On Gay “Marriage”

On Gay “Marriage”

(by Eric Phillips)

The practice of homosexuality is a sin. It’s not just a perversion of nature; it’s clearly condemned in both the Old Testament and the New Testament (e.g. Lev. 20:13, Rom. 1:22-27). But God has not called upon civil government to criminalize every sin,* and we, as Americans, are just as happy He hasn’t. We like our freedoms. We like it when the state stays out of the personal lives of consenting adults. We stand up for the other guy’s civil rights because in so doing, we are standing up for our own as well. So maybe some of us are wondering what makes gay “marriage” such a big deal. How is this different from the basic protection of personal rights for homosexuals? Why is this different?

The difference lies in the re-definition of the word (and legal institution of) “marriage.” It would have been reasonable for the state to come up with a new kind of civil union modeled on marriage in order to handle issues of inheritance, taxation, visitation rights, etc.—the legal side of the institution. But the movement jumped right over this solution and instead attacked marriage.

Let there be no mistake, it was an attack. So-called “marriage equality” has undermined marriage in the same way sappers used to undermine walls in ancient warfare, cutting out from under it the grounds of nature, civilization, and divine institution—its reasons for being. “And the rib that the Lord God had taken from the man he made into a woman and brought her to the man. …Therefore a man shall leave his father and his mother and hold fast to his wife, and they shall become one flesh” (Gen. 2:22, 24). Even those who do not recognize these words as God’s Word can recognize in them a rational and universal definition. A marriage is naturally male-and-female because these are the two halves of the human race, which together produce more human beings, whom the spouses then nourish and protect and educate in a unit known as the Family, which is more basic even than the State. Marriage is the basic building block of every human civilization that has ever existed. But now the Supreme Court has redefined it as nothing more than a voluntary union of two otherwise unrelated adults who claim to love one another.

This completely arbitrary definition has no chance of standing for long. Why just two adults? Why can’t they be from the same family? No answer can be given that’s even half as convincing as the answers that have already been ignored. It seems unavoidable that polygyny, polyandry, group marriage, and incestuous marriage have already been approved in principle, now that marriage has been ruled a pure act of the will, unmoored from any natural or historical definition. And as we have already seen in several well-publicized cases involving bakers, there’s a whole new kind of legal bullying that’s possible now, targeting anyone who dares to let his religious convictions (with respect to this issue) affect the way he conducts his business.

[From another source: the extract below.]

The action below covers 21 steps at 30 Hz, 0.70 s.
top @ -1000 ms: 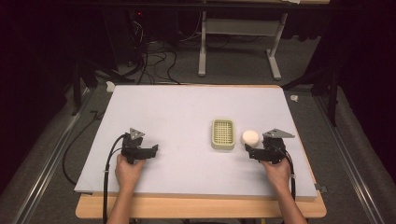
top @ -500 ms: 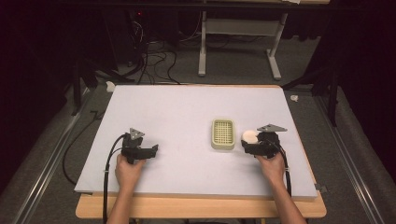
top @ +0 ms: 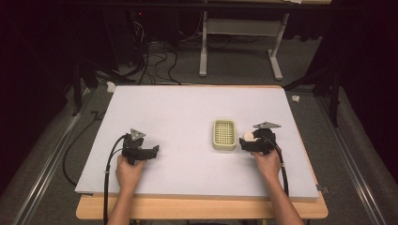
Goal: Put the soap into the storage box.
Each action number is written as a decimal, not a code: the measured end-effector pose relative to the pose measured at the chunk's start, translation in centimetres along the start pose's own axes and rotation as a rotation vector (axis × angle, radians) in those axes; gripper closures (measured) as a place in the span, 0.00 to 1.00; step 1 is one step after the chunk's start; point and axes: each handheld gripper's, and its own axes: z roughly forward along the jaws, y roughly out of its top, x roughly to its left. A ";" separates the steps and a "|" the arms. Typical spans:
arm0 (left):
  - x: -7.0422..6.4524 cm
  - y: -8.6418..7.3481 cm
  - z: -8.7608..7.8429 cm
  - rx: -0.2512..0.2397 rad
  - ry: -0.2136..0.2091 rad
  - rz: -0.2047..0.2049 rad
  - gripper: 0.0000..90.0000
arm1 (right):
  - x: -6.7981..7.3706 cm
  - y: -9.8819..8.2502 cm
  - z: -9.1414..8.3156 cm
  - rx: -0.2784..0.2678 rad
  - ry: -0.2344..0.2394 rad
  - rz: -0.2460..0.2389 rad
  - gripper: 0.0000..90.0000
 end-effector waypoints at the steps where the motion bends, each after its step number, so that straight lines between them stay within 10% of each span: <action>1: 0.0 0.0 0.0 0.000 0.000 0.000 0.17 | 0.0 0.0 0.2 0.000 0.000 0.004 0.16; 21: 0.0 0.0 0.0 0.001 0.001 0.002 0.18 | -0.3 -0.2 0.6 0.018 0.005 0.007 0.27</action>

It may be a position that attracts scorn, hatred, and even litigation, but we as Christians are going to have to be stubborn about this. God has defined marriage: first biologically, by making us male and female; second by His revelation, telling us expressly in Genesis 2 that this is what He has done; third, by forbidding homosexuality along with every other practice that would destroy or replace marriage (adultery, fornication, divorce); fourth, by revealing to us that He has intended marriage to be a picture of the union between Christ and the Church (Eph. 5:22-33). Human governments are not able change that definition. They can misuse the word, and they can arbitrarily grant to certain other kinds of sexual relationships the same legal considerations they have traditionally given to married couples, but that is the extent of their power.

*It was criminalized in Old Testament Israel, by God’s command, but Israel was a theocracy, having no purely civil government. The only other theocratic polity in the Bible (and the only one existing in the world today) is the Church, and the Church has not been given the power of the Sword (Rom. 13:1-7), but of the Keys (Matt. 16:19, 18:18).